Si tantas personas gritamos a voz en cuello que no hay democracia, es porque al fin hay democracia y una diversidad de actores sociales reclaman a gritos un espacio en la construcción de nuevo proyecto de nación, las instituciones se enfrentan entre sí, y por 300,000 al mes no espero menos. El Presidente es un regañón pero no ha mandado cerrar ningún medio ni matar periodistas. Los güeros se espantan de las opiniones de los morochos, y el pobrerío empieza a organizarse en comités de vecinos. Es un hecho, hay democracia.

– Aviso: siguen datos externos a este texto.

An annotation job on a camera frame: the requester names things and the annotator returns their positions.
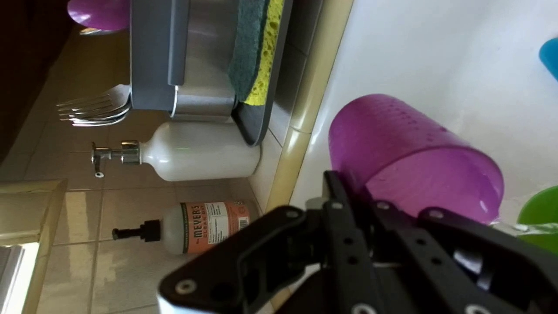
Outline purple bowl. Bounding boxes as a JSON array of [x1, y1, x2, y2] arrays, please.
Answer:
[[65, 0, 133, 35]]

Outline blue plastic spoon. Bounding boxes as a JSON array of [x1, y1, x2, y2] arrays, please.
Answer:
[[538, 37, 558, 82]]

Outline white sink basin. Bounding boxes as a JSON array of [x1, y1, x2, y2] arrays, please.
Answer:
[[290, 0, 558, 234]]

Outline purple plastic cup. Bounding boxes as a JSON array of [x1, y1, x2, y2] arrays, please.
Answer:
[[328, 93, 506, 225]]

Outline white soap dispenser bottle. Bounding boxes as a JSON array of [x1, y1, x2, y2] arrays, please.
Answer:
[[90, 121, 262, 183]]

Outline grey metal sink caddy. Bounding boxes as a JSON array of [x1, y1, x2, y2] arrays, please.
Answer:
[[128, 0, 328, 147]]

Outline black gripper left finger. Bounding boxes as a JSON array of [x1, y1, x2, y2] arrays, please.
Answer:
[[158, 169, 381, 314]]

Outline green plastic cup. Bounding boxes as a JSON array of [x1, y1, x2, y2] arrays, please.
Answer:
[[517, 185, 558, 255]]

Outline green yellow sponge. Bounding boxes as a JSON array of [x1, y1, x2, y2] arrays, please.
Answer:
[[227, 0, 287, 108]]

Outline orange label pump bottle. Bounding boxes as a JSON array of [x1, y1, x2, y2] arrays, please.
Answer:
[[112, 199, 259, 258]]

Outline metal forks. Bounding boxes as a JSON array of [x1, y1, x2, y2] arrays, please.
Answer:
[[56, 82, 135, 129]]

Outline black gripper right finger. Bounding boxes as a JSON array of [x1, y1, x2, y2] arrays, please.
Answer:
[[365, 199, 558, 314]]

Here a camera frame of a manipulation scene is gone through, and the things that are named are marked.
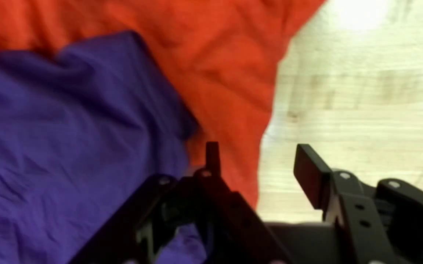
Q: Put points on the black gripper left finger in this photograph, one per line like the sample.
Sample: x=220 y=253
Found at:
x=206 y=206

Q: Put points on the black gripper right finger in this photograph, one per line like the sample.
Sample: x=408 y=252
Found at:
x=368 y=221

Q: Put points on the purple printed t-shirt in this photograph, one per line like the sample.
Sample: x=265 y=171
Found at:
x=65 y=148

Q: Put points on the orange t-shirt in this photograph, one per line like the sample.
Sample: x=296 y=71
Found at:
x=212 y=64

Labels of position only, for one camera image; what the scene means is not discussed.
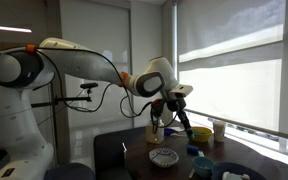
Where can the large dark blue bowl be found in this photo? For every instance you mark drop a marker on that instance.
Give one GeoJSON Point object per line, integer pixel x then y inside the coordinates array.
{"type": "Point", "coordinates": [239, 170]}

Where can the white soap dispenser bottle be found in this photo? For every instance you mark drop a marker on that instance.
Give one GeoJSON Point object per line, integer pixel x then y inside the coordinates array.
{"type": "Point", "coordinates": [154, 133]}

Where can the green rectangular block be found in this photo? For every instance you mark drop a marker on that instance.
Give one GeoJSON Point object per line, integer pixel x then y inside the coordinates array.
{"type": "Point", "coordinates": [191, 135]}

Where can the white spoon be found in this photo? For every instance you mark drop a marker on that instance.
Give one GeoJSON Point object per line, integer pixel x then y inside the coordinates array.
{"type": "Point", "coordinates": [179, 135]}

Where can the small light blue block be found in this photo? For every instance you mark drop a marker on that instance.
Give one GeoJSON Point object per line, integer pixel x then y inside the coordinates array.
{"type": "Point", "coordinates": [201, 153]}

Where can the white object in bowl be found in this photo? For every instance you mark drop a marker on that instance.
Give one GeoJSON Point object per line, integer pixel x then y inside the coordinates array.
{"type": "Point", "coordinates": [235, 176]}

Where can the white paper cup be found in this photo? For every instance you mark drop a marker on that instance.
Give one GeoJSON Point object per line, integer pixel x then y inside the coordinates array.
{"type": "Point", "coordinates": [219, 130]}

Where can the white bowl with blue pattern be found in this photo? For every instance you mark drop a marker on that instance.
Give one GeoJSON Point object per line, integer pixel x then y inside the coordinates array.
{"type": "Point", "coordinates": [164, 157]}

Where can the blue rectangular block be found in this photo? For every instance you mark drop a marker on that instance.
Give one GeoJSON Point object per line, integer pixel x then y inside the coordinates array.
{"type": "Point", "coordinates": [192, 149]}

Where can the black camera on boom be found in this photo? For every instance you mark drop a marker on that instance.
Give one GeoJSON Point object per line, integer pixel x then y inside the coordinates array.
{"type": "Point", "coordinates": [89, 85]}

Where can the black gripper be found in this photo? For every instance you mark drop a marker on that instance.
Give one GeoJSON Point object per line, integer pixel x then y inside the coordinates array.
{"type": "Point", "coordinates": [181, 108]}

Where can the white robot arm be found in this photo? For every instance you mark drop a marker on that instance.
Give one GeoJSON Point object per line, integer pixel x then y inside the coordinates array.
{"type": "Point", "coordinates": [67, 63]}

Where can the light blue small bowl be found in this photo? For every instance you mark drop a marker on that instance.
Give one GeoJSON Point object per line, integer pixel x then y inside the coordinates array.
{"type": "Point", "coordinates": [203, 165]}

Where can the grey roller window blind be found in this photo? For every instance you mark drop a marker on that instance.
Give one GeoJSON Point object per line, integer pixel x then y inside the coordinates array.
{"type": "Point", "coordinates": [230, 66]}

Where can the ceiling strip light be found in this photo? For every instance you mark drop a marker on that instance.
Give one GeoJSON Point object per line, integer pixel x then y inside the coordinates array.
{"type": "Point", "coordinates": [7, 28]}

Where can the yellow bowl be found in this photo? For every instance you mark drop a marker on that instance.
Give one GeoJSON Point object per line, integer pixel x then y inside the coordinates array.
{"type": "Point", "coordinates": [202, 135]}

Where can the black office chair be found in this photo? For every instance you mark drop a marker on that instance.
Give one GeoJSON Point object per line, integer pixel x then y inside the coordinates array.
{"type": "Point", "coordinates": [112, 153]}

Que esta chiquita, que tiene la nariz chueca y un pie torcido, qué le vamos a hacer, es nuestra democracia y se parece a nosotros. Todavía no somos capaces de generar debates amplios e incluyentes, es un país muy grande y las diferencias sociales son abismales, nuestra democracia todavía se manifiesta en grandísimos desacuerdos.  

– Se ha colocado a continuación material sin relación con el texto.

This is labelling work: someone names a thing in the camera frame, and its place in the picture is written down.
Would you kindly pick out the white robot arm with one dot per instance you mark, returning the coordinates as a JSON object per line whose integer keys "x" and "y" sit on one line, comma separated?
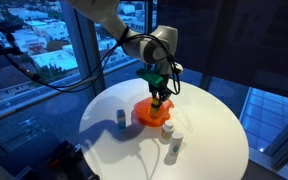
{"x": 157, "y": 43}

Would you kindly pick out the orange plastic bag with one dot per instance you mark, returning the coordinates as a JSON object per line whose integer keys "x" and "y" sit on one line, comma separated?
{"x": 144, "y": 115}

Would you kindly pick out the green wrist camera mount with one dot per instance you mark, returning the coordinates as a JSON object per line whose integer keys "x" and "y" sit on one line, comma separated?
{"x": 149, "y": 76}

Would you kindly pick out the tall white bottle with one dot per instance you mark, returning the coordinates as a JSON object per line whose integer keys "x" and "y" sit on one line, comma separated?
{"x": 175, "y": 145}

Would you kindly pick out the white bottle with orange label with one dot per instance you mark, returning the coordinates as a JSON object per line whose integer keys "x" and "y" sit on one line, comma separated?
{"x": 167, "y": 130}

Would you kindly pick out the yellow and brown bottle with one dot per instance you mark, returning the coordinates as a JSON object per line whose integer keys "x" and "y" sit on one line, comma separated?
{"x": 155, "y": 106}

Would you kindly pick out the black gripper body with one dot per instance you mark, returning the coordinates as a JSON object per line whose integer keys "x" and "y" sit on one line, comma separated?
{"x": 160, "y": 83}

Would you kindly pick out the dark roller window blind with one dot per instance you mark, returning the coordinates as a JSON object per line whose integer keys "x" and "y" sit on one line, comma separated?
{"x": 250, "y": 40}

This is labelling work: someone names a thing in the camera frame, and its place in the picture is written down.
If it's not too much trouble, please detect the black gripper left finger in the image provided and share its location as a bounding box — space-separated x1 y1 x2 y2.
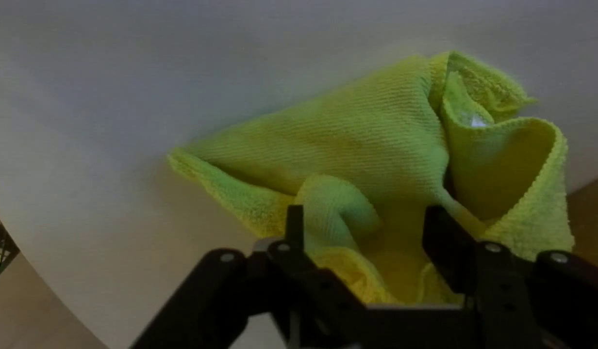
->
131 203 362 349

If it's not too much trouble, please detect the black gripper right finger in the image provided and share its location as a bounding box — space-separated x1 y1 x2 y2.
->
421 203 598 349

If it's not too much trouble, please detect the yellow microfibre cloth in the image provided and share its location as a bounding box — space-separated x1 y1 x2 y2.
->
166 48 576 306

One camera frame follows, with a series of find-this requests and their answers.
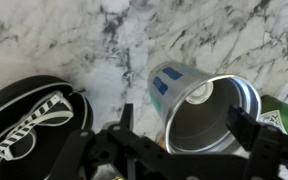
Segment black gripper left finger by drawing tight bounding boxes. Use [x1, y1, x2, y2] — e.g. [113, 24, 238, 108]
[48, 103, 158, 180]

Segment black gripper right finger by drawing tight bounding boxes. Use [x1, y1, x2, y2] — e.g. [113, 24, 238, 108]
[226, 104, 288, 180]

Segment silver metal cup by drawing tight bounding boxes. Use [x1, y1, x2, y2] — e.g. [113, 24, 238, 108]
[147, 61, 262, 155]

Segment black white patterned glasses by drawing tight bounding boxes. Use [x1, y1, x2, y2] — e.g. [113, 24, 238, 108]
[0, 90, 75, 162]

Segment black glasses case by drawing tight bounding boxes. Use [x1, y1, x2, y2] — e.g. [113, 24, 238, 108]
[0, 75, 94, 180]

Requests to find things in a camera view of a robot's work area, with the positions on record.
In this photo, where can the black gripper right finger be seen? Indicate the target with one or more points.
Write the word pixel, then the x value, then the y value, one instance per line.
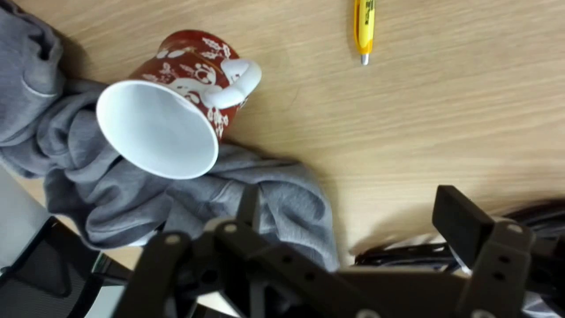
pixel 494 266

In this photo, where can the grey hoodie garment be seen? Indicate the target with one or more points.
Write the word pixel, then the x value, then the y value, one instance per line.
pixel 88 188

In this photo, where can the red white patterned mug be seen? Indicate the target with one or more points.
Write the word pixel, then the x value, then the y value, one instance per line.
pixel 158 130

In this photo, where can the yellow marker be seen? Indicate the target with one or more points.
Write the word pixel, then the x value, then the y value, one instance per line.
pixel 363 29

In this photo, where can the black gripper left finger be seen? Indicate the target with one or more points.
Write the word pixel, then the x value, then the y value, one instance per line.
pixel 247 271

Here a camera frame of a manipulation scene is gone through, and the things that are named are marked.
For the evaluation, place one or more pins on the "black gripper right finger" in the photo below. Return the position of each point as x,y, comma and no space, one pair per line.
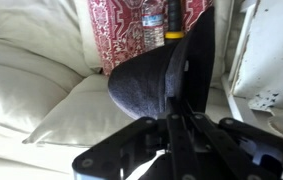
241,153

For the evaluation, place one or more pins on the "clear plastic water bottle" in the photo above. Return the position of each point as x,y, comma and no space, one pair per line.
152,30

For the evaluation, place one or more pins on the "red white patterned pillow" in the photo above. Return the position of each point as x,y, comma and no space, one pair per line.
121,33

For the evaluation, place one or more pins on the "black yellow flashlight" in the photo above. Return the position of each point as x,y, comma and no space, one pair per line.
174,16

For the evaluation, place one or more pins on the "black felt hat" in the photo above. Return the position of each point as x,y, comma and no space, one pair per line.
137,83

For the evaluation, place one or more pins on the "white wooden chair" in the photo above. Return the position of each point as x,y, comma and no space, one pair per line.
274,50

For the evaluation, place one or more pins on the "cream white sofa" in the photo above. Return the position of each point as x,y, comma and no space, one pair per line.
21,83

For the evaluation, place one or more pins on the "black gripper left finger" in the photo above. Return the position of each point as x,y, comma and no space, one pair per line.
131,150

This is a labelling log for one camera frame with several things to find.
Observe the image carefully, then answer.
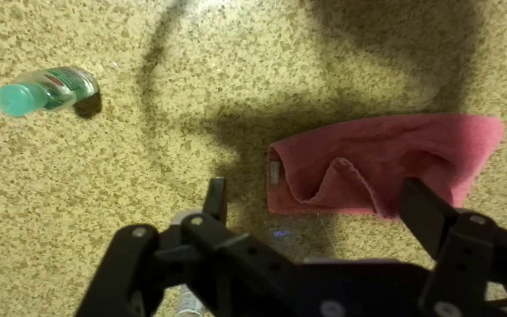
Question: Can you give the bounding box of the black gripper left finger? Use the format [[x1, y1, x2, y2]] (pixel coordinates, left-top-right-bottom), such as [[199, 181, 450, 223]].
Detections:
[[75, 174, 348, 317]]

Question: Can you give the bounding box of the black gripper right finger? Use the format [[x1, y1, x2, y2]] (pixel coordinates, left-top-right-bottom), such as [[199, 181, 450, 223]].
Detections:
[[396, 175, 507, 317]]

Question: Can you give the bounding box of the pink towel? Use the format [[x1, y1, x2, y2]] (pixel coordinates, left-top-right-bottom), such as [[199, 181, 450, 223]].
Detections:
[[264, 112, 507, 220]]

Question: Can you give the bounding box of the green hand sanitizer bottle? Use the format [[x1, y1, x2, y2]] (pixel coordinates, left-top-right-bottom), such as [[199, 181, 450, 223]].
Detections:
[[0, 65, 102, 119]]

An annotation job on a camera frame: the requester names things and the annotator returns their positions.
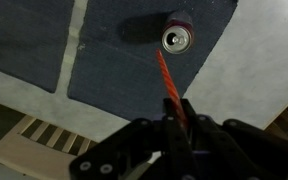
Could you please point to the red silver soda can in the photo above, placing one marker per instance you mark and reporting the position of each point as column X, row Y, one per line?
column 177, row 39

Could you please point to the blue cloth placemat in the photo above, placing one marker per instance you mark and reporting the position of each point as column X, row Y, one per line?
column 24, row 40
column 124, row 73

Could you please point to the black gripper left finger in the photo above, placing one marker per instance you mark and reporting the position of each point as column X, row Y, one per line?
column 174, row 143

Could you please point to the red striped straw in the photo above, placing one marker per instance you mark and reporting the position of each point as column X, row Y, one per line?
column 167, row 76

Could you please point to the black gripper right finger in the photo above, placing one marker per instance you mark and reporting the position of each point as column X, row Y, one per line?
column 250, row 146

Por ejemplo, hace poco más de quince años que la sociedad española elevó a rango de ley la prohibición del cigarro en espacios compartidos, fue un debate que duró algunos años, lo discutieron provincia por provincia y ciudad por ciudad, para mí que había visto la ley de la prohibición del cigarro de manera fast track en nuestro país, esta demora de los españoles era inexplicable.

Claro, en México estaba prohibido fumar al interior de edificios públicos, pero todo mundo fumaba ahí, empezando por los legisladores que aprobaron semejante ley, se aprueban leyes que nadie obedece. Los españoles tenían que estar claramente convencidos de la pertinencia de la ley, porque no se trata de aprobar leyes que nadie obedece.

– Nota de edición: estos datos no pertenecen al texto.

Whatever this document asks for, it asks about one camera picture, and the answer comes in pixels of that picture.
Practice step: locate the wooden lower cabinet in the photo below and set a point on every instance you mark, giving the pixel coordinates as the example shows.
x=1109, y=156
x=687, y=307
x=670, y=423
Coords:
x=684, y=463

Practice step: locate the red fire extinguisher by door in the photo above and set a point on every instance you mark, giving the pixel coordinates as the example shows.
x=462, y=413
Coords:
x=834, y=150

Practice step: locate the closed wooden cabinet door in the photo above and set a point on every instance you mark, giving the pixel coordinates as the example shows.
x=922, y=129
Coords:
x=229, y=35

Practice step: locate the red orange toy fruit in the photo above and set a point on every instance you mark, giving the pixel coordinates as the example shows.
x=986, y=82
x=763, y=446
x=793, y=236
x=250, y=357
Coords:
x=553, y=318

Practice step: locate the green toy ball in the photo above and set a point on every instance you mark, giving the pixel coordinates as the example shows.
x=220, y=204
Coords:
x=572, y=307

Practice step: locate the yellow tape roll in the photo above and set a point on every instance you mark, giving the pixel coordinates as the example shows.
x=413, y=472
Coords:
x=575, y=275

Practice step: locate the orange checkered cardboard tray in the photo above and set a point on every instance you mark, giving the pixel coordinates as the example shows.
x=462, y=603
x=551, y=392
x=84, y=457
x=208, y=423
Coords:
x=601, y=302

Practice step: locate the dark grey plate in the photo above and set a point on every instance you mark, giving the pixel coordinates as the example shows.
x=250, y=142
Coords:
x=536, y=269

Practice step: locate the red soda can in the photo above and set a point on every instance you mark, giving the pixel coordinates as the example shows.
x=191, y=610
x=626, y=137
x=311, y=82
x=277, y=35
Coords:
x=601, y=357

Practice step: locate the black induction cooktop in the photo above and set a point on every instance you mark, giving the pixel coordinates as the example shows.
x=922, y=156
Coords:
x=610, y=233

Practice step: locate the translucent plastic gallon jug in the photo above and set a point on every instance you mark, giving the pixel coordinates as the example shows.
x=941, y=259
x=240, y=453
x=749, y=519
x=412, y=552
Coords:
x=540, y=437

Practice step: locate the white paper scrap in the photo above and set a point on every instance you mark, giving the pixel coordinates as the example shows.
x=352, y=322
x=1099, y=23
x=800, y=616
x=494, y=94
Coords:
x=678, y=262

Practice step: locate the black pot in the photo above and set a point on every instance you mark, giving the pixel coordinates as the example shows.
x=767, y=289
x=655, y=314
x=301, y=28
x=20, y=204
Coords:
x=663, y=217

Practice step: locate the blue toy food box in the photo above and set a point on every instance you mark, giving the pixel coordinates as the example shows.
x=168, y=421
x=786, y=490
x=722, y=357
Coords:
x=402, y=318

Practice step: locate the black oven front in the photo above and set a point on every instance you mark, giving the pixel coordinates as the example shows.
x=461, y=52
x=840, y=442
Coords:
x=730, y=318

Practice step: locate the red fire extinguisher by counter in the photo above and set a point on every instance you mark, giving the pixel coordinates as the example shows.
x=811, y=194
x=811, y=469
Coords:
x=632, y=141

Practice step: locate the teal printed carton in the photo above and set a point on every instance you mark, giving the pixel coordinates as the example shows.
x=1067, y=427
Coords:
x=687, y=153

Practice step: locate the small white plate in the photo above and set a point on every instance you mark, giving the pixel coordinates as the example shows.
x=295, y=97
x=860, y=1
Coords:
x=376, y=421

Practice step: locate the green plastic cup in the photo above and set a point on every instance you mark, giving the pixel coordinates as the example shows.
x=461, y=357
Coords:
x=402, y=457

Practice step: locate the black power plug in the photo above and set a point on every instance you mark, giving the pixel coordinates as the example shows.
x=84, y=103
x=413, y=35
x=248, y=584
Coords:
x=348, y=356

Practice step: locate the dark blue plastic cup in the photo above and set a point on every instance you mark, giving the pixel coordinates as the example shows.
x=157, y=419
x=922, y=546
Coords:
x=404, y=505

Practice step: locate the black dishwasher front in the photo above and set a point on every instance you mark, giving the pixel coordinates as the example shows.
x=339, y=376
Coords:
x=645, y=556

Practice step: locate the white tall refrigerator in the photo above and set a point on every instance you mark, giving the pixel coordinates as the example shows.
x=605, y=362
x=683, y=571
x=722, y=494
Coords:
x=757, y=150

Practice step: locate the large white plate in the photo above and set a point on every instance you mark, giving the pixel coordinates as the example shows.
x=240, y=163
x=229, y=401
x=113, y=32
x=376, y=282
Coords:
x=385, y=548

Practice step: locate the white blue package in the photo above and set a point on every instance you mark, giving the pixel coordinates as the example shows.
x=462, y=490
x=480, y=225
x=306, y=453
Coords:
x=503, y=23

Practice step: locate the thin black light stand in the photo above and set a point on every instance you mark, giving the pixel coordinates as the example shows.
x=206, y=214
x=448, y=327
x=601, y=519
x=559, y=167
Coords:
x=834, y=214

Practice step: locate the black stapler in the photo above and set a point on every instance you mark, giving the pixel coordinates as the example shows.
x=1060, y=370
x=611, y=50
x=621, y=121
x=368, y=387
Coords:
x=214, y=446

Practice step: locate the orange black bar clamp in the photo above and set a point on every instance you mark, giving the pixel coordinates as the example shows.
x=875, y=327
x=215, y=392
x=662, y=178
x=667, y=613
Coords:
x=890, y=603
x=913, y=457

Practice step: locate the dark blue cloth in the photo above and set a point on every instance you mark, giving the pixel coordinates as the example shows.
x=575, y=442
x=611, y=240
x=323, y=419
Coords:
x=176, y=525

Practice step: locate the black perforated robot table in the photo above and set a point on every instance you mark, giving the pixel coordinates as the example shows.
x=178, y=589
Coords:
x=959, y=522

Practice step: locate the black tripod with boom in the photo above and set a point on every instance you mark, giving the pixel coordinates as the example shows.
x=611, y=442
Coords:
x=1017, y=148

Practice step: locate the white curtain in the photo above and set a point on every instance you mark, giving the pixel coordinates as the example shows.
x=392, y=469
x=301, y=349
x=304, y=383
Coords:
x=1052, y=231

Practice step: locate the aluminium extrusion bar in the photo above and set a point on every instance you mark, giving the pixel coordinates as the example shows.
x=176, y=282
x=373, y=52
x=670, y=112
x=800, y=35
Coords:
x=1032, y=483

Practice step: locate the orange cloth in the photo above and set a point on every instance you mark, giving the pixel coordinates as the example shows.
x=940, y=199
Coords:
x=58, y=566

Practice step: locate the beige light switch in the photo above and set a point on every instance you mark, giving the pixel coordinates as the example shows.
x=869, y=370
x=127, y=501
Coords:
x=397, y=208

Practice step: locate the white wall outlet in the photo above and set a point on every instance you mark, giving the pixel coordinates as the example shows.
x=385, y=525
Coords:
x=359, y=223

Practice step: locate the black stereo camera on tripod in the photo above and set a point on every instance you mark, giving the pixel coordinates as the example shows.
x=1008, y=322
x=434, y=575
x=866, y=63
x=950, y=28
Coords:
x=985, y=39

Imagínese sí haremos caso de las recomendaciones de salud en pandemia, se fuma más por el estrés, se bebe más porque están aburridos, salen más porque tienen tiempo libre, se maltratan más porque tienen más tiempo para convivir, y todas esas cosas ya la habían discutido y penado.

Cuando Sudáfrica elevó como presidente de esa nación negra a su primer presidente negro, Nelson Mandela, el mandatario reconocía qué con las libertades otorgadas a los africanos originarios frente a los descendientes de colonizadores, habían convertido las ciudades en espacios caóticos y algo sucios, pero eso era mucho mejor que el Apartheid.

Que no lo depriman los plañideros sociales, lo sociedad en la que nacieron mis hijos es mejor y más incluyente que en la que yo nací y seguramente el futuro será mejor.

Si huele raro es que estamos cocinando una democracia, tiene sus defectos y su tufillo producto de los errores, al fin y al cabo, Corral llegó a la gubernatura de forma democrática y así descubrimos que la democracia era imperfecta.